In the case of classic 21-hydroxylase defect, the virilization of female fetuses has already occurred prenatally. Thus the child is born with masculinized outer genitals, pronounced to different extents at birth.
If left untreated, the growth of pubic and underarm hair already begins at the age of two. Additionally, children are at first larger than others of the same age, but when they reach adolescence or adulthood, growth stops because of an early closure of the epiphyseal plates. In addition to growth of male body hair (hirsutism), a change in voice can also occur. Patients do not reach female puberty and therefore suffer from amenorrhea and infertility.

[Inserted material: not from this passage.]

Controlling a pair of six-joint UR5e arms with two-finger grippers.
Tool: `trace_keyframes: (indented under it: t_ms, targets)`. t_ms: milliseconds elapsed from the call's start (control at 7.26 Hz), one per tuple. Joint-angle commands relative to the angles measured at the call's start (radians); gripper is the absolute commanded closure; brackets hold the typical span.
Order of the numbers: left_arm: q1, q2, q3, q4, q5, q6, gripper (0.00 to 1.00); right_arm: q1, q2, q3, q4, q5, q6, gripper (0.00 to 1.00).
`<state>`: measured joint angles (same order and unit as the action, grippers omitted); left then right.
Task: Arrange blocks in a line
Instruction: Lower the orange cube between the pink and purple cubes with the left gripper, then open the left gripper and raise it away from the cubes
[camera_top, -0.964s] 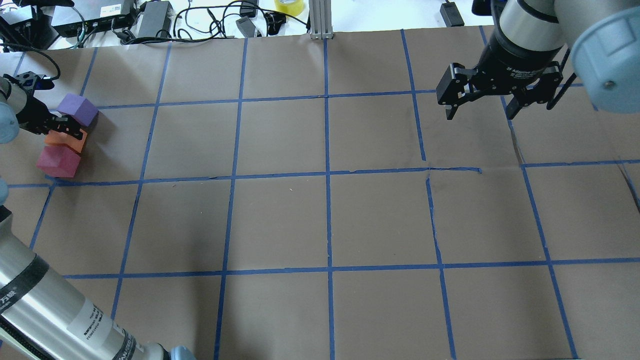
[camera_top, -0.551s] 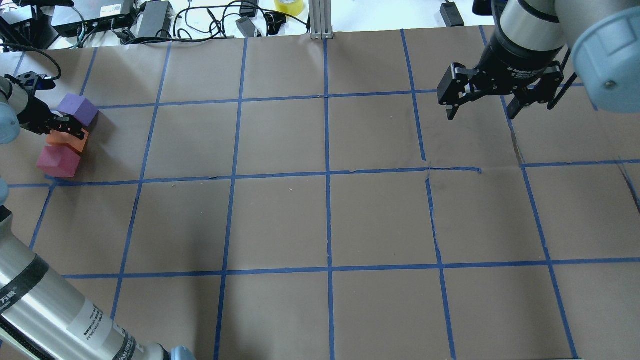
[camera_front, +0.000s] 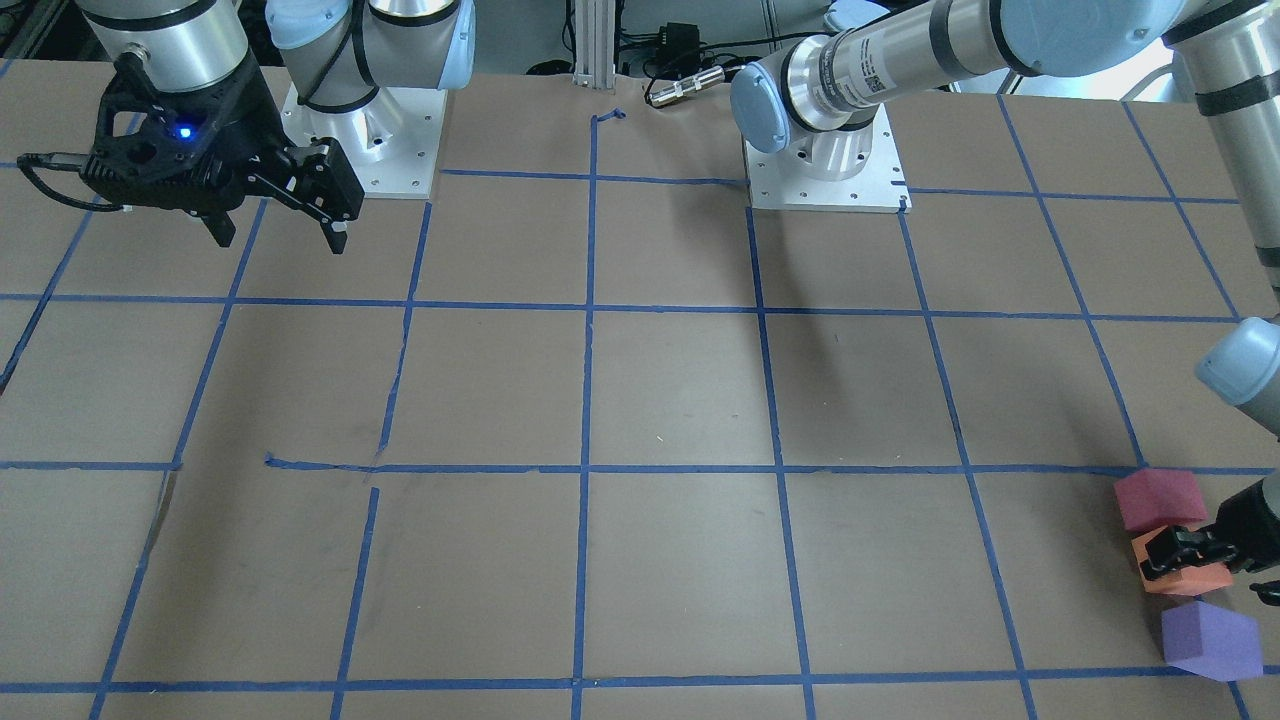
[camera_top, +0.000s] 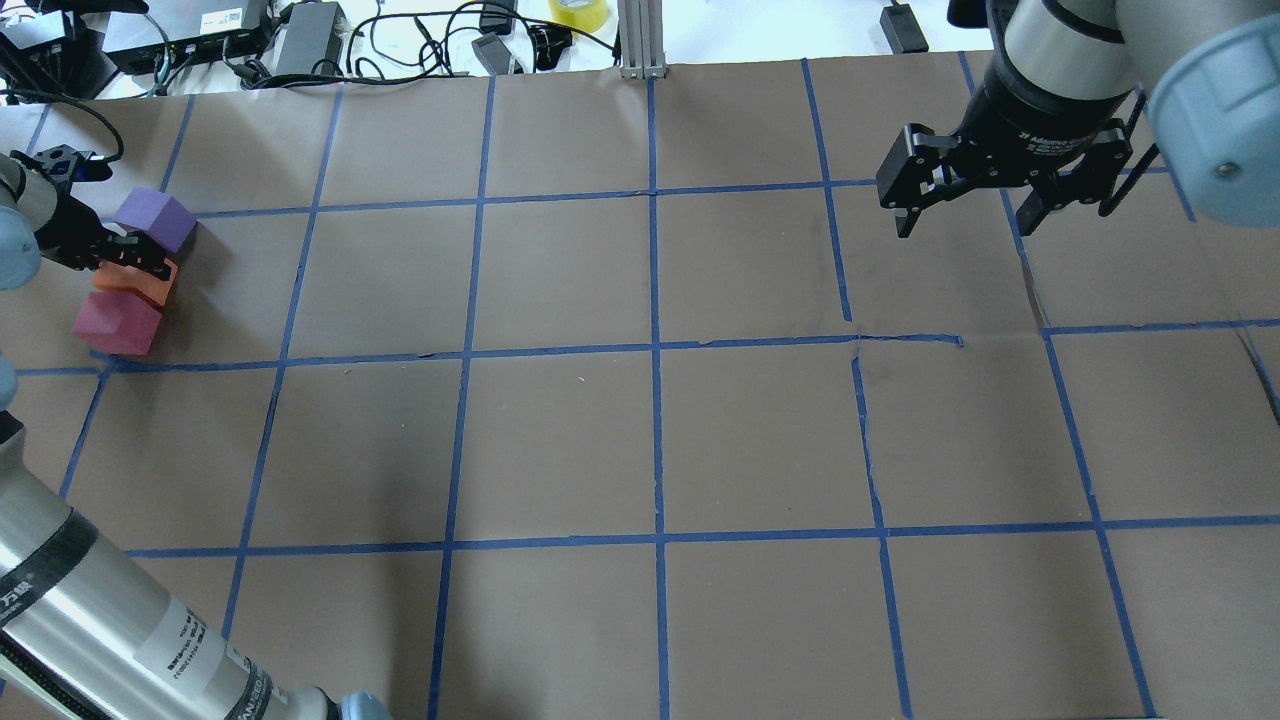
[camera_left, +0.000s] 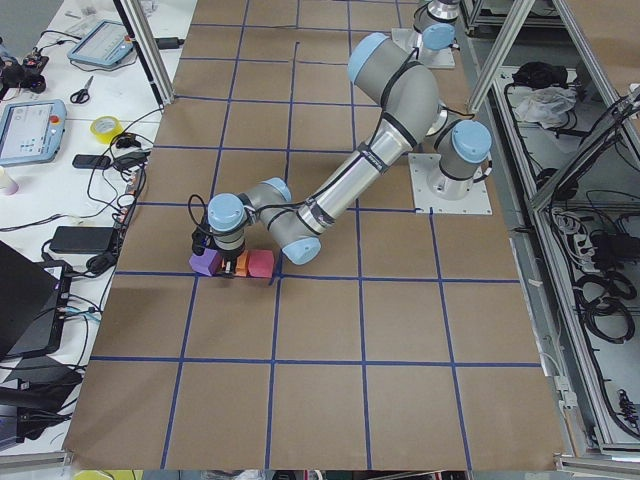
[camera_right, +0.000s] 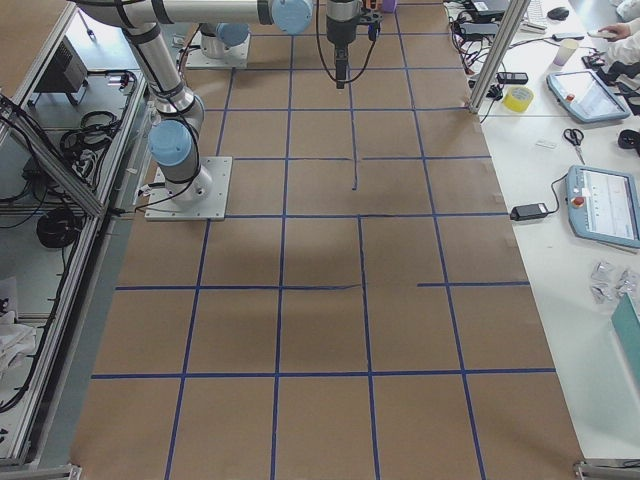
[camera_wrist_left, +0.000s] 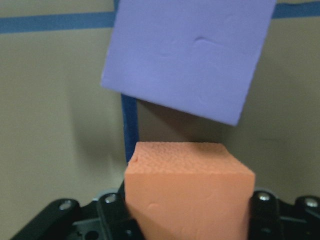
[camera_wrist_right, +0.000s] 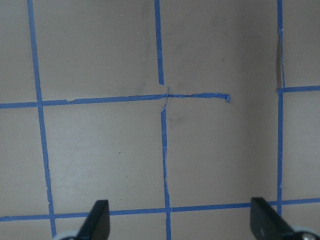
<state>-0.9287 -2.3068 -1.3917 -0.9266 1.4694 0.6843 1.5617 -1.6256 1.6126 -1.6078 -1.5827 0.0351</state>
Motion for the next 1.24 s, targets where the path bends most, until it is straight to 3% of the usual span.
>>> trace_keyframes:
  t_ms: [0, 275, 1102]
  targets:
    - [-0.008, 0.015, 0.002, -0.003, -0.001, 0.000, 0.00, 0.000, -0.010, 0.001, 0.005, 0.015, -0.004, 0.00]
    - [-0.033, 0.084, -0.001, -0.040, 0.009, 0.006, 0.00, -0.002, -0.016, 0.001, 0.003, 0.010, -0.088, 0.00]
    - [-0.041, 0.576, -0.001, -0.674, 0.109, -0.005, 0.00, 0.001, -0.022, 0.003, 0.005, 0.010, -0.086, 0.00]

The non-classic 21-hydroxylase defect (Late Onset CAH) manifests only in the course of time, which means that the affected girls are still unobtrusive at birth. The onset of the disease during puberty is characterized by a mild course of virilization (acne, hirsutism, and seborrhea are possible). Additionally, menstruation disorders with prolonged cycles or amenorrhea can occur.
In the cryptic form of 21-hydroxylase defect, the androgenization is just a little pronounced or is entirely absent.
In some cases, the synthesis of aldosterone can also be restricted, which results in a salt wasting syndrome with exsiccosis, hyponatremia, hypokalemia, and acidosis. Affected babies are apathetic, throw up frequently and need an immediate therapy as they are in vital danger.
Diagnostics and Differential Diagnostics of Congenital Adrenal Hyperplasia
The chromosomal gender can be determined by chromosomal analysis. Different intermediate levels of cortisol synthesis, which become noticeable depending on the faulty enzyme, can be determined endocrinologically. Furthermore, the metabolites produced in the preliminary stages of cortisol synthesis can be found in the urine (e.g. pregnanetriol).
To differentiate the 21-hydroxylase defect, the ACTH-stimulation test can be performed. Blood is drawn to determine the 17-OH-progesterone and cortisol levels, then ACTH (250 mg i.v.) is administered. After one hour, the levels 17-OH-progesterone and cortisol are determined again. If the difference between the first and the second value of 17-OH-progesteron does not exceed 2,5 ng/ml, it is a normal reaction. An increased level of cortisol shows an adrenal cortex hyperplasia.
Therapy of Congenital Adrenal Hyperplasia
CAH should be treated as soon as possible to prevent virilization of the patient and to achieve a normalized ovarian function. Affected individuals must take glucocortides (e.g. hydrocortisone or dexamethasone) for life. Thus, the ACTH production and, therefore, the formation of androgens is reduced.
The therapy should be adjusted individually as a Cushing syndrome and a growth inhibition can occur. If the therapy is sufficient, a normal female development is achieved and the infertility of the patients can be reversed, thus making pregnancy possible. When healthy descendants are born, they are carriers of CAH.
Note: Cushing syndrome has developed the case of an overdose on glucocortides!
If there is a salt wasting syndrome, additional mineralocorticoids (e.g. fludrocortisone) have to be given and electrolyte disorders have to be treated.
Prevention of Congenital Adrenal Hyperplasia
CAH is an autosomal disorder inherited recessively. This means that if a mother has born a child with CAH, there is a 25% probability that another pregnancy will also result in a child who has CAH. By means of taking dexamethasone (1—1,5 mg/d) during the pregnancy, the virilization of an affected child can be avoided. The intake of dexamethasone can be stopped when there is proof for male gender or an exclusion of CAH at a later point in the pregnancy by prenatal diagnostics.